Q: What do you most enjoy about working with wine?
A: Wine is this magical thing—it represents centuries of tradition, people, heritage, and a sense of place. There is this mystic notion sommeliers call “terroir', which wine carries. It means that a wine can taste like a place, not just the grape but also it represents the weather, the soil, the aspect of the slope, the sunshine hours, the pruning methods, the local traditions and people, and so on. Yes, it can be complicated but it can also be beautiful. Wine is like music and art, there is always more to discover, and that’s what makes it so exciting.
Q: Do you prefer warm region or cool region wines?
A: I love all my children! Really, the most important thing about wine is time and place. What are you eating with the wine? What’s the occasion? If I’m having a dry-aged ribeye, I’ll go for a more powerful wine from a warm region, if I’m having a mesclun salad I’ll go for a more delicate wine from a cool region. Also, because cool region wines are usually lighter in body, they’re great as an apéro by themselves, whereas warm region wines are great center stage with food due to their richness.

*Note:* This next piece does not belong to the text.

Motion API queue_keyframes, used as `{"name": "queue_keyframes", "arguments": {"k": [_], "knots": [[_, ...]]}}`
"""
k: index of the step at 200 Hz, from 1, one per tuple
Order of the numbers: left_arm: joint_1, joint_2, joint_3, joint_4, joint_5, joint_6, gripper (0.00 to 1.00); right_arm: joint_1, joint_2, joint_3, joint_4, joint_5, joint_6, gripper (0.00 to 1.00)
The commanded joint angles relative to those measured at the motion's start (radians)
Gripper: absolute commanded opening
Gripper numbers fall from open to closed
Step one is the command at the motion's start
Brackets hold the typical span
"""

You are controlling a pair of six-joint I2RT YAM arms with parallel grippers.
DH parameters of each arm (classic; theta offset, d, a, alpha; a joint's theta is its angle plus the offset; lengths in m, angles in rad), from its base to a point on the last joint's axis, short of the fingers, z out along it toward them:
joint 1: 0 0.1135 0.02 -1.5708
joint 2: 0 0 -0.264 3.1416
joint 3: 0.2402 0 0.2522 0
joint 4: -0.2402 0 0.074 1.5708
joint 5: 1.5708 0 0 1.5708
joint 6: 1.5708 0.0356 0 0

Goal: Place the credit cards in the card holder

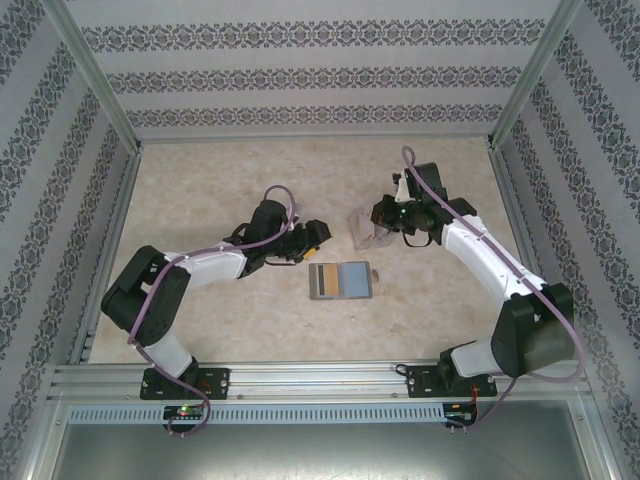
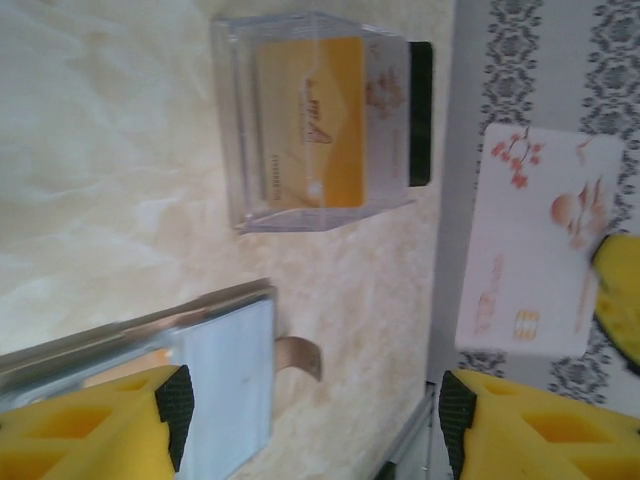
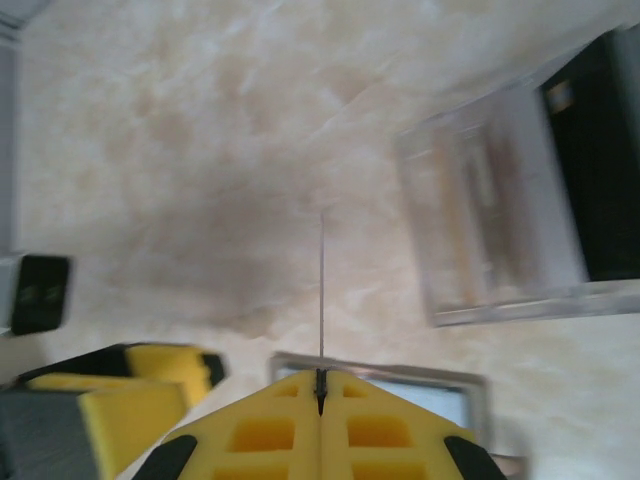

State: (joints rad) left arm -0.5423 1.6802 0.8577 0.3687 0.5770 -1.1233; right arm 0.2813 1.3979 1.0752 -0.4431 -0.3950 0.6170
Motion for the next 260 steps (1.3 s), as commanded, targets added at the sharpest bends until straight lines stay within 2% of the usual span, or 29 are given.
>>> {"name": "queue_keyframes", "arguments": {"k": [1,28,61,105,138,162,197,212,235,242,260], "knots": [[0.020,0.038,0.052,0.187,0.087,-0.077,0.68,-0.003,-0.043,-0.056,0.152,-0.169,0.139,0.02],[0.021,0.095,0.089,0.279,0.148,-0.125,0.66,-0.003,-0.058,-0.095,0.201,-0.211,0.190,0.02],[0.020,0.119,0.102,0.347,0.171,-0.155,0.58,-0.003,-0.064,-0.144,0.272,-0.247,0.242,0.02],[0.019,0.113,0.085,0.370,0.160,-0.170,0.36,-0.003,-0.056,-0.166,0.298,-0.258,0.259,0.02],[0.019,0.108,0.076,0.378,0.158,-0.176,0.28,-0.002,-0.047,-0.170,0.307,-0.266,0.263,0.02],[0.019,0.106,0.071,0.380,0.154,-0.179,0.18,-0.005,-0.044,-0.172,0.300,-0.259,0.262,0.03],[0.019,0.088,0.043,0.363,0.125,-0.192,0.00,-0.011,-0.041,-0.188,0.258,-0.212,0.253,0.09],[0.021,0.071,0.027,0.305,0.096,-0.194,0.00,-0.010,-0.035,-0.193,0.218,-0.185,0.231,0.17],[0.018,0.033,0.000,0.196,0.040,-0.175,0.00,-0.008,-0.019,-0.205,0.169,-0.159,0.197,0.20],[0.019,0.018,-0.015,0.165,0.020,-0.166,0.00,-0.004,-0.017,-0.212,0.157,-0.140,0.186,0.24],[0.014,-0.021,-0.032,0.061,-0.022,-0.094,0.00,0.018,-0.013,-0.228,0.125,-0.104,0.147,0.25]]}}
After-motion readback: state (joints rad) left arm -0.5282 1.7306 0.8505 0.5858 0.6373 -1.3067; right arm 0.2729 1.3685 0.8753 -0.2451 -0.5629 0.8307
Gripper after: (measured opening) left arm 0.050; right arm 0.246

Q: What’s your go-to wine selection right now?
A: SO many! I always have something light and sessionable in the fridge (a.k.a. easy-drinking wines)—some favorites are Cru Beaujolais, Grower Champagne, Bandol Rosé, and Ligurian whites.
Q: What is one of your most memorable moments as a sommelier?
A: I remember when I became a sommelier at twenty-one, I was so thrilled and proud. But the problem was I had spent so much time—really every waking moment—studying flash cards and memorizing obscure wine information that I hadn’t left any room in my life for myself. I didn’t have many close friends or anyone to share this achievement with. I had spent so much time focusing on this one goal that I forgot what is most important about wine—that it brings people together. It was a real learning lesson, and since then I’ve made sure to always have a balance. After all, if drinking wine isn’t also fun, what’s the point!?
Q: Do you have any pearls of wisdom or advice you would give to people interested in learning more about the wine they’re enjoying?
A: Trying things side-by-side is a great way to learn. So, try a Chardonnay from Napa Valley in your warm region glass, next to a Chardonnay from Burgundy in your cool region glass. The differences of acid, alcohol, body, richness, and ripeness will really start to sink in. It’s a great way to start to understand this mystic notion of 'terroir'!